Aver nascosto “la disastrosa gestione della società, così evitando la messa in liquidazione e ottenendo la riconferma nella carica amministrativa”. E aver esposto, nel bilancio 2013, “fatti materiali non corrispondenti al vero”, iscrivendo perdite per appena 35mila euro a fronte di un ammontare reale che sfiorava il milione e mezzo. Sono le accuse contenute nell’avviso di conclusione indagini – preludio alla richiesta di rinvio a giudizio – recapitato ai sette indagati per il crac della Ameglia Servizi Turistici srl, società partecipata del comune ligure di Ameglia (5mila abitanti al confine con la Toscana) che gestiva il porticciolo turistico di Bocca di Magra, fallita nel 2017 lasciando un buco contabile da 3 milioni. Tra loro due volti noti della politica locale: l’assessore regionale all’ambiente Giacomo Giampedrone, sindaco di Ameglia tra il 2014 e il 2015, e il vicesindaco di Genova Pietro Piciocchi, super-assessore a Bilancio e Lavori Pubblici che dal 2014 al 2016 sedeva nel consiglio d’amministrazione della partecipata.

Per entrambi l’ipotesi di reato è di bancarotta semplice: secondo il pm di La Spezia, Rossella Soffio, hanno “aggravato il dissesto della società astenendosi dal richiedere la dichiarazione di fallimento” e deliberato “di coprire le perdite conferendo a bilancio beni del Comune di Ameglia”, per di più gonfiando il valore di alcuni immobili con l’applicazione di quote di ammortamento illegali. I due assessori sono forse gli uomini più vicini ai propri diretti superiori, il governatore Giovanni Toti e il sindaco di Genova Marco Bucci: Toti – residente da anni ad Ameglia – volle l’allora sindaco Giampedrone in giunta con un ruolo di primo piano fin dal 2015, confermandolo nella nuova squadra e lanciandolo come proprio erede politico, mentre Piciocchi è stato promosso vicesindaco da Bucci lo scorso settembre, aggiungendo la carica a un già nutrito elenco di deleghe. In caso di processo, entrambi rischiano fino a due anni di carcere.

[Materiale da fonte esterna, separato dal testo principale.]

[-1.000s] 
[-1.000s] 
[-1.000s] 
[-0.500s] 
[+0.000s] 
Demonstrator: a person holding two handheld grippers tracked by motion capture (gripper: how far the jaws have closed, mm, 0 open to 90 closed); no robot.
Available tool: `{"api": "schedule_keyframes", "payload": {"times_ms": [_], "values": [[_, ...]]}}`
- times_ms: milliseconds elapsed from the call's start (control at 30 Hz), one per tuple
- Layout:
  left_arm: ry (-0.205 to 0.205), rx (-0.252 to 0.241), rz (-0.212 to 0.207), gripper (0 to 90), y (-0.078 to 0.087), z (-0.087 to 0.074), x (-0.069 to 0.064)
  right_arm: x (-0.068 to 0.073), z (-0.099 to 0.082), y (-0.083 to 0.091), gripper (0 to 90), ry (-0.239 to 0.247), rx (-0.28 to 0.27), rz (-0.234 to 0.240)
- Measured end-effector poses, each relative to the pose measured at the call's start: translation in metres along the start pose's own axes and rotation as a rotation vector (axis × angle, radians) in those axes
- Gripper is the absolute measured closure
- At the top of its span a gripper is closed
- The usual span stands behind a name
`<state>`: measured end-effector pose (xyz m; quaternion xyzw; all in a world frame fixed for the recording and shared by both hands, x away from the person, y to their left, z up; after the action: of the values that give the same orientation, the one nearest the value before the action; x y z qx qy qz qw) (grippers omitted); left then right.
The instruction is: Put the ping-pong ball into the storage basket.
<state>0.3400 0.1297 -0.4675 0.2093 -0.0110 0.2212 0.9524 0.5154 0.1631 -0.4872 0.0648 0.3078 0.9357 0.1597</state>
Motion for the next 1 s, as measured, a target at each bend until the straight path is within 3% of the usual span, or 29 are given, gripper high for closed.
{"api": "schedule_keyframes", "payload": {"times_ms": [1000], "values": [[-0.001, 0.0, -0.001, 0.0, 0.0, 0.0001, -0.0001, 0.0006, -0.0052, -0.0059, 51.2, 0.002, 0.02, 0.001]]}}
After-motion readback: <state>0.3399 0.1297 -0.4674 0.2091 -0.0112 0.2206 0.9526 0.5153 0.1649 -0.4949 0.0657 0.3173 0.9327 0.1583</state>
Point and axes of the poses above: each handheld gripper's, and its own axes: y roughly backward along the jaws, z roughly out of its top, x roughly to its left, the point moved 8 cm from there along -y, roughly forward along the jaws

Sono invece accusati di bancarotta fraudolenta (e rischiano fino a cinque anni) gli altri membri del cda Armanda Chilà, Massimo Costa e Alessio Frati, mentre è stata stralciata e va verso l’archiviazione la posizione dei due successori di Giampedrone sulla poltrona di sindaco. La Guardia di Finanza evidenzia uno per uno i falsi contenuti del bilancio 2013, il primo dichiarato in perdita, che secondo la Procura è alla base del crac: oltre al rosso di 1 milione e 347mila euro, accumulato fin dal 2008 e sempre nascosto ai soci, ci sono crediti gonfiati fino a 990mila euro, quando – scrivono gli inquirenti – superavano di poco i 360mila. Ancora, si legge, mancavano all’appello “ratei e riscontri passivi per 250mila euro”. Nel tempo la partecipata aveva accumulato sempre più incarichi, arrivando a gestire anche i servizi di parcheggio pubblico, pulizia delle strade e trasporto scolastico. A fine 2016, quando la società entrò in liquidazione dopo una lunga agonia, il passivo era schizzato a 3 milioni 259mila euro.

“Attendo tranquillo e fiducioso il lavoro dei magistrati, certo delle mie buone ragioni”, commenta Giampedrone. “Nel breve mandato da sindaco, da giugno 2014 a luglio 2015, ho agito per l’interesse pubblico, nel pieno rispetto delle leggi, per porre rimedio a situazioni ampiamente deteriorate nel tempo antecedente all’arrivo della mia giunta. Ora che sono chiuse le indagini, avrò modo di fornire ulteriori elementi utili alla comprensione dei fatti e del quadro di diritto. Sono certo di aver agito nel pieno rispetto delle leggi vigenti e ho piena fiducia che tutto ciò verrà presto chiarito”. A maggio 2019, quando era trapelata la notizia dell’indagine, Giampedrone e Piciocchi avevano rilasciato una nota congiunta in cui sostenevano di aver applicato “i criteri di trasparenza e corretta amministrazione”, portando alla luce “debiti occulti accumulati nelle precedenti gestioni” e attivandosi “per mettere in sicurezza i posti di lavoro e salvaguardare i servizi essenziali alla cittadinanza”.